▶ [About this exercise] The required output is the lines below from the line containing "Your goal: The" to the line containing "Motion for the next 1", inclusive, retyped exactly. No other lines belong in it.

▶ [Data excerpts]
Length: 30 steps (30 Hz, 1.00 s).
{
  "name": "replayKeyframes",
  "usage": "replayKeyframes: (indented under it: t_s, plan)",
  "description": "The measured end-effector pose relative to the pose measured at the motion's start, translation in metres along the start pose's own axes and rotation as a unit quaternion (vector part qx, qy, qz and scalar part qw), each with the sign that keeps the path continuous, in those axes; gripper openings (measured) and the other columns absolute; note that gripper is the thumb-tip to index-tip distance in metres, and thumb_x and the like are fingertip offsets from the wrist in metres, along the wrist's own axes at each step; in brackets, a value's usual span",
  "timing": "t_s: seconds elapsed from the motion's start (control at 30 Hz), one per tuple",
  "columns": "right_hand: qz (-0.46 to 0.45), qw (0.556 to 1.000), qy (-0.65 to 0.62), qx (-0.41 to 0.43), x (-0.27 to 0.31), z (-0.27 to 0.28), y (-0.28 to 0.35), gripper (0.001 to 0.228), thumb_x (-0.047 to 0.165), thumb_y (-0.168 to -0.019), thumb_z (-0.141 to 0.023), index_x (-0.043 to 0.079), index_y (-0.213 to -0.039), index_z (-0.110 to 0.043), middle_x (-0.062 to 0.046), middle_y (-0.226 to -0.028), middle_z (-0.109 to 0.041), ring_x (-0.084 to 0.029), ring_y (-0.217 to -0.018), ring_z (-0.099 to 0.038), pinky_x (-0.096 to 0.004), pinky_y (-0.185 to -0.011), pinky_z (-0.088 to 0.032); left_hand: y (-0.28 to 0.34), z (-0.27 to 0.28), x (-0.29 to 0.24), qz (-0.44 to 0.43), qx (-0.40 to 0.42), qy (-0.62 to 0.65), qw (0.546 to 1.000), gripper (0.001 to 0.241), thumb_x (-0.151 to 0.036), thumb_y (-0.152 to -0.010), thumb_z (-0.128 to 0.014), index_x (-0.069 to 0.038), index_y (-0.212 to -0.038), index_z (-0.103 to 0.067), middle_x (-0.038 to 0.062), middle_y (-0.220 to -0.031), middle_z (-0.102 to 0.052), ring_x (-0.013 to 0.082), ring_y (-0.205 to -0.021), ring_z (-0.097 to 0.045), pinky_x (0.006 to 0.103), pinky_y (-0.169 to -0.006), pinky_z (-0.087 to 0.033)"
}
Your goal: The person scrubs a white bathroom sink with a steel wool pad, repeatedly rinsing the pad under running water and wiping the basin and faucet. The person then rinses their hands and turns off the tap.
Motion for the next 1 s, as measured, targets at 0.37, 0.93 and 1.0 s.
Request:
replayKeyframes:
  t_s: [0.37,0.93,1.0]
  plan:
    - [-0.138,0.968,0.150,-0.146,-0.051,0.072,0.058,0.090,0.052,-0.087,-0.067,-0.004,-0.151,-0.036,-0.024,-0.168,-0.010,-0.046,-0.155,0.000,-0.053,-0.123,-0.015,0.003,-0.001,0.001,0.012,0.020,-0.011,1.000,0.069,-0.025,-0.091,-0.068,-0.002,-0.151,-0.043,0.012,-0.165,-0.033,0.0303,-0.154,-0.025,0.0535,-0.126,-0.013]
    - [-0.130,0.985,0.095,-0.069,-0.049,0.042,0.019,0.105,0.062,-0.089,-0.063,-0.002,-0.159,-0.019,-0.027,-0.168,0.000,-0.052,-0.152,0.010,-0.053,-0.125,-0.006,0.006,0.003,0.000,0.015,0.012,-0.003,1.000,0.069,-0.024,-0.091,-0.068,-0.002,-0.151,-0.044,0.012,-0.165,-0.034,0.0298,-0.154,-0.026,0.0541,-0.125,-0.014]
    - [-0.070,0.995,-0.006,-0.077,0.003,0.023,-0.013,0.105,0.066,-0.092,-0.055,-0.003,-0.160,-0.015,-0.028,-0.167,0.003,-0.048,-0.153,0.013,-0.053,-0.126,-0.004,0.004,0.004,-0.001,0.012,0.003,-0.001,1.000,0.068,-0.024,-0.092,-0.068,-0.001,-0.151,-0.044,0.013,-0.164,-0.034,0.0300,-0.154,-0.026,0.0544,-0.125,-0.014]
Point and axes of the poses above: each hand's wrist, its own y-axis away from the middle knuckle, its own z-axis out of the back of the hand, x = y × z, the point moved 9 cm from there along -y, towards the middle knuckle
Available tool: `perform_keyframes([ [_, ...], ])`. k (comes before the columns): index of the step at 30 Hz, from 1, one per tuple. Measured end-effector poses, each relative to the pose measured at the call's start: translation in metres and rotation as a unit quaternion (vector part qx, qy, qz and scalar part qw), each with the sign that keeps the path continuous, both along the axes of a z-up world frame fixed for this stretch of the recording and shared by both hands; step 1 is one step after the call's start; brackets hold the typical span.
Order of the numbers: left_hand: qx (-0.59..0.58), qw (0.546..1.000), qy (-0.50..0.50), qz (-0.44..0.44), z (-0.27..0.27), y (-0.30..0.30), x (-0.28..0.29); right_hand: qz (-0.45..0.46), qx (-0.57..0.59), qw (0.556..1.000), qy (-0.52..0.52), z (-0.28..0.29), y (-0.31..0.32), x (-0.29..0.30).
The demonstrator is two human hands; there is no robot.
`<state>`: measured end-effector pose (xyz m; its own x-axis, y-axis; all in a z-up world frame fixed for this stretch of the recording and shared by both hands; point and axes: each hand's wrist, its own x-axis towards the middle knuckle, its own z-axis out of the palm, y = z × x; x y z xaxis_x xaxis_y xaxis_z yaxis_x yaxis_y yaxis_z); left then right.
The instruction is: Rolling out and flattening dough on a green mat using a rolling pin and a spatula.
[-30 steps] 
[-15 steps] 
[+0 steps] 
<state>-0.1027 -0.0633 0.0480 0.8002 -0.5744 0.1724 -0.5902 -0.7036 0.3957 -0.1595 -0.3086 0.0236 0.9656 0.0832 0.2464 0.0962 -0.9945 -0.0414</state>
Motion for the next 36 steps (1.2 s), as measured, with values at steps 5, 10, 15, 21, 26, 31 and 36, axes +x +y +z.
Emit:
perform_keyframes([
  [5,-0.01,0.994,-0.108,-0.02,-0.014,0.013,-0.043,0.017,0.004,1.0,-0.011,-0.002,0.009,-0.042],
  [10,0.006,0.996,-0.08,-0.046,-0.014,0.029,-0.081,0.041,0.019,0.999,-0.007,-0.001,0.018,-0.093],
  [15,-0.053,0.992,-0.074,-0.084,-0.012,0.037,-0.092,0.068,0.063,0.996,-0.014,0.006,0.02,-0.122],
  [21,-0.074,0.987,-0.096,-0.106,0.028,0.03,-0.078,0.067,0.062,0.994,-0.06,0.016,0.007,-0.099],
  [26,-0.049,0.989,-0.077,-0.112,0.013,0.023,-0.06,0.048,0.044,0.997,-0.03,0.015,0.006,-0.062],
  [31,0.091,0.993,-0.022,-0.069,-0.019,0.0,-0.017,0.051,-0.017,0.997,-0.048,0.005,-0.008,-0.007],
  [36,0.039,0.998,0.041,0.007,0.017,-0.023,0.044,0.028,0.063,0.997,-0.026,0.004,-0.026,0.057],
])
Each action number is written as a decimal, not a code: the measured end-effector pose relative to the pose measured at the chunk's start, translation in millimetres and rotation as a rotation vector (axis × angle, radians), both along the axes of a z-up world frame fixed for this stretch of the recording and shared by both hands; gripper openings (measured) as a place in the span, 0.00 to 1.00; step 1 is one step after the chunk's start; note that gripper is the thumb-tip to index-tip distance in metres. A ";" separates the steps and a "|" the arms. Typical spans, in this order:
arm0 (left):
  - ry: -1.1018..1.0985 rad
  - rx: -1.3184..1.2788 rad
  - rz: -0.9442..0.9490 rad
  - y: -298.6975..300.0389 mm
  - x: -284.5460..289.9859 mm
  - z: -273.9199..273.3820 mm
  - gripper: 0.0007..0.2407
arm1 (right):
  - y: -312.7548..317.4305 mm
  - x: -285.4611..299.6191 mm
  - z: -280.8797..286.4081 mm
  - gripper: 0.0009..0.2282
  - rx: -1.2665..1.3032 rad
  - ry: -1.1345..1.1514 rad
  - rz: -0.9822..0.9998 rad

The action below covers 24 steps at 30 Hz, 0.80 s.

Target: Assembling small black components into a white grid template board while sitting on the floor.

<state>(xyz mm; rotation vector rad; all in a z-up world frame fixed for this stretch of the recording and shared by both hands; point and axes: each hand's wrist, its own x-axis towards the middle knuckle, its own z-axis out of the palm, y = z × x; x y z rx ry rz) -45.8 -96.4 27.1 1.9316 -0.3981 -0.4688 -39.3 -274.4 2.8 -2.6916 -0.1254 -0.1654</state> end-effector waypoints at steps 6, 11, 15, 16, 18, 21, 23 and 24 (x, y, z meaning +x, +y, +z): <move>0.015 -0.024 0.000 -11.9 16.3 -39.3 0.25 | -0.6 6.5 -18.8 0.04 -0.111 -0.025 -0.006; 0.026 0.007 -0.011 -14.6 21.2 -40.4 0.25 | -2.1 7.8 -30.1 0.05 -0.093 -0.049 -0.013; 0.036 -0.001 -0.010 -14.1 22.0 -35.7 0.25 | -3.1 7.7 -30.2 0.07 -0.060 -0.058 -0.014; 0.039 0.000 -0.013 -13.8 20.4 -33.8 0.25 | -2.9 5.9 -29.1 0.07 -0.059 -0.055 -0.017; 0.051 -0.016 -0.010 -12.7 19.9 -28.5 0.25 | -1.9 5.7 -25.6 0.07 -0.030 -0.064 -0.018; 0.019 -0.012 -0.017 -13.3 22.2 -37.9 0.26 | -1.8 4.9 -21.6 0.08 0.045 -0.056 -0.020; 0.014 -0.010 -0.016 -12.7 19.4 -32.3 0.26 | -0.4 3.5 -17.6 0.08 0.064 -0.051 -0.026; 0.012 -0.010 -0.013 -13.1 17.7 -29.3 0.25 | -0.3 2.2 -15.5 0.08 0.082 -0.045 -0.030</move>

▶ [Reply]
Your goal: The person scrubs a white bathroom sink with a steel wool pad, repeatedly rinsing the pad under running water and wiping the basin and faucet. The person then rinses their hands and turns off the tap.
Motion for the next 1 s, as measured, targets at 0.37, 0.93 and 1.0 s.

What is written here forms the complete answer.